Financiële paragraaf
De onderhavige planherziening betreft een particuliere planontwikkeling, geheel te realiseren op eigen terrein, waaraan voor de gemeente geen financiële gevolgen verbonden zijn. 6.
Resultaten van inspraak
Per brief van 2 november 1998 zijn omwonenden en andere belanghebbenden geïnformeerd over de voorgenomen bestemmingsplanwijziging. Ook in De Brug van 4 november is gewezen op de inspraakmogelijkheid. Abusievelijk was hier als einddatum voor het indienen van een inspraakreactie 4 november 1998 genoemd; in De Brug van 11 november is dit gerectificeerd en is de juiste datum, te weten 4 december 1998, vermeld.
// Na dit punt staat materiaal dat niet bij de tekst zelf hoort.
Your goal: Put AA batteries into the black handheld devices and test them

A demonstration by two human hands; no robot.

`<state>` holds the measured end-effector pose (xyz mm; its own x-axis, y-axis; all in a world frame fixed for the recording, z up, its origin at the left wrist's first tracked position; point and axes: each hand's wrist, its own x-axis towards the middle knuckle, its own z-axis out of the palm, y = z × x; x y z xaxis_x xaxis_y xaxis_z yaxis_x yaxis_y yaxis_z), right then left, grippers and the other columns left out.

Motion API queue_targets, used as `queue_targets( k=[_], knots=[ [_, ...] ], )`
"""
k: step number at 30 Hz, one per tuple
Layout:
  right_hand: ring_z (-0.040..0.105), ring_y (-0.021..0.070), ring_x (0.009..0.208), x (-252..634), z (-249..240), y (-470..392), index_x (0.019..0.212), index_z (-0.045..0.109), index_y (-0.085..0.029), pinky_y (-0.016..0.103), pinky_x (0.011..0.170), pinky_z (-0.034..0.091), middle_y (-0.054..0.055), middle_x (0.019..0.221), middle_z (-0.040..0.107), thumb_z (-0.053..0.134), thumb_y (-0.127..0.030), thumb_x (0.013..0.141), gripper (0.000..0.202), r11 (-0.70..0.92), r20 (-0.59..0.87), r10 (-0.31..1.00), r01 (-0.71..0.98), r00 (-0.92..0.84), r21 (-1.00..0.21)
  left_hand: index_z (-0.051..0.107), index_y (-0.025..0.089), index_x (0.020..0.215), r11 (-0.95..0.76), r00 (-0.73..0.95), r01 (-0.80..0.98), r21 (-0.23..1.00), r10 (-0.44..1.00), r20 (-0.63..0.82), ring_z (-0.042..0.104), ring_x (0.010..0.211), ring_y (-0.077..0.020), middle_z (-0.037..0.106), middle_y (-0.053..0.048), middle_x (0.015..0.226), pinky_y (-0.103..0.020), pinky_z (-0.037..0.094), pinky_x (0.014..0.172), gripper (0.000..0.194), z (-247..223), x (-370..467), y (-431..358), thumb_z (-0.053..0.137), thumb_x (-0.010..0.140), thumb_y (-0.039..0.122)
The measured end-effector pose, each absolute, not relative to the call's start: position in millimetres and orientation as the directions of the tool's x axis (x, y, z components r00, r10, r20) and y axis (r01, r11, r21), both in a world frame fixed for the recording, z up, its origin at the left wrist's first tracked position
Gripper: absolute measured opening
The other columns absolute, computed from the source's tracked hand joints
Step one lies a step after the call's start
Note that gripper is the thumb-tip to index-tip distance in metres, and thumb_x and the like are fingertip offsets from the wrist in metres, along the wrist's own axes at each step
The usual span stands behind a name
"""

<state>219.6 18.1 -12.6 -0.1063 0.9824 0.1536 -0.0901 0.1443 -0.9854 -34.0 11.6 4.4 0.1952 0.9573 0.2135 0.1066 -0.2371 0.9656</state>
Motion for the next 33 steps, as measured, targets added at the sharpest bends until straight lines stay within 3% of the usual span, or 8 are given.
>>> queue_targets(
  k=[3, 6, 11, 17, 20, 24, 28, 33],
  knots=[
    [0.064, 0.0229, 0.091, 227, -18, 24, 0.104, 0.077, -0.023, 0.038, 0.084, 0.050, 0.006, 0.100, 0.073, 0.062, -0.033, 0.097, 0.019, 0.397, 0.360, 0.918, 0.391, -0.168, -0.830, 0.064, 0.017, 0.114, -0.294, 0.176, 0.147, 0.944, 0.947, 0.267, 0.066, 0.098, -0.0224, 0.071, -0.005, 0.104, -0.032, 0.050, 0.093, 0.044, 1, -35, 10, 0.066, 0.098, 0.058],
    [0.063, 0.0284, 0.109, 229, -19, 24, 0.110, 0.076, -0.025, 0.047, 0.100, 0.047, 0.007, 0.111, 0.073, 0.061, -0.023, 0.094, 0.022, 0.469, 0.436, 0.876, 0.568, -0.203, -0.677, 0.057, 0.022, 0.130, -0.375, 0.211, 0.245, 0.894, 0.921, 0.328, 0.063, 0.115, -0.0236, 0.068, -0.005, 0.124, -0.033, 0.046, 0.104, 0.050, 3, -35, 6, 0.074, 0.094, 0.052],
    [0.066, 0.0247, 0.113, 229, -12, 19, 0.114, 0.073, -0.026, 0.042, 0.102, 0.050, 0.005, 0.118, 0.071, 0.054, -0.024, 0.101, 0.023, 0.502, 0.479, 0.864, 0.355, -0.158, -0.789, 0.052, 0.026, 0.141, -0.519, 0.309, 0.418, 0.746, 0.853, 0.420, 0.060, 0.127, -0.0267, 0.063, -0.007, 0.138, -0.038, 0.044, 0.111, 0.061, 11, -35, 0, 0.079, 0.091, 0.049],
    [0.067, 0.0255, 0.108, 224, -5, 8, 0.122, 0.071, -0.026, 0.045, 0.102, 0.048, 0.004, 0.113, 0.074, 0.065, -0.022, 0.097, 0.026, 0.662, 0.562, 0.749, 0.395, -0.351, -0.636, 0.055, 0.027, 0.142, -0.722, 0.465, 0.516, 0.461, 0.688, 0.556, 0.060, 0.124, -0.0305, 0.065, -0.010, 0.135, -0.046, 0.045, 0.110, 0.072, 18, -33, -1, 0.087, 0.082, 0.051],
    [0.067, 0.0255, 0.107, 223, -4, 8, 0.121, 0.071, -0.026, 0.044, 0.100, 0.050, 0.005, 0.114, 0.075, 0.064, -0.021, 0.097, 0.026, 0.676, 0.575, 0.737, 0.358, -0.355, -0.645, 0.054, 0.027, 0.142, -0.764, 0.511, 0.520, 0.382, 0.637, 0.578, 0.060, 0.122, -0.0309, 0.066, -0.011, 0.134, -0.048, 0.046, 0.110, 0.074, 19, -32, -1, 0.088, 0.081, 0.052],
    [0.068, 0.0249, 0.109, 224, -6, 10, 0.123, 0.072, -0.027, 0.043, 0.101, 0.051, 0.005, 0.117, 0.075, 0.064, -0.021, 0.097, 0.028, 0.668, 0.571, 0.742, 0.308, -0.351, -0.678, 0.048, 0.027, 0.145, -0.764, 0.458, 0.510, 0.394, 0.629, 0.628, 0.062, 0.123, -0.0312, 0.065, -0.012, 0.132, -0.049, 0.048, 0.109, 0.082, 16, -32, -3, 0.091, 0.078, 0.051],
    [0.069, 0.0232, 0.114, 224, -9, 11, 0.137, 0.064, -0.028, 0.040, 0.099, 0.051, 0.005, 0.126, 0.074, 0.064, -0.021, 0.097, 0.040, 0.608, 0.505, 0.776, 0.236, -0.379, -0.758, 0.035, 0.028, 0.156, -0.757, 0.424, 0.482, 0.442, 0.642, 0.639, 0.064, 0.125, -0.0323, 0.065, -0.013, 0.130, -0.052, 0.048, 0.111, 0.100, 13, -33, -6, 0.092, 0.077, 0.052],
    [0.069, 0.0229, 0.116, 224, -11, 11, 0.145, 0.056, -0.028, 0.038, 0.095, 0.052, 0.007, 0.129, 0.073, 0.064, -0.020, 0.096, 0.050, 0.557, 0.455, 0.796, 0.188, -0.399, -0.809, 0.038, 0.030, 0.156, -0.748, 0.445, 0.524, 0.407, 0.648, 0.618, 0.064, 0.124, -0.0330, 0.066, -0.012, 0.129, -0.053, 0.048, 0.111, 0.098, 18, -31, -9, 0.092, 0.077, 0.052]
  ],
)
Er zijn geen inhoudelijke reacties ontvangen.
6
7
Resultaten van overleg ex artikel 10 Bro
Per brief van 12 oktober 1998 is het voorontwerp-bestemmingsplan naar de Dienst Ruimte, Economie en Welzijn van Provincie Gelderland gestuurd. Per brief van 24 november 1998 is door deze Dienst medegedeeld dat zij geen aanleiding ziet tot het maken van opmerkingen of om nader overleg voor te stellen.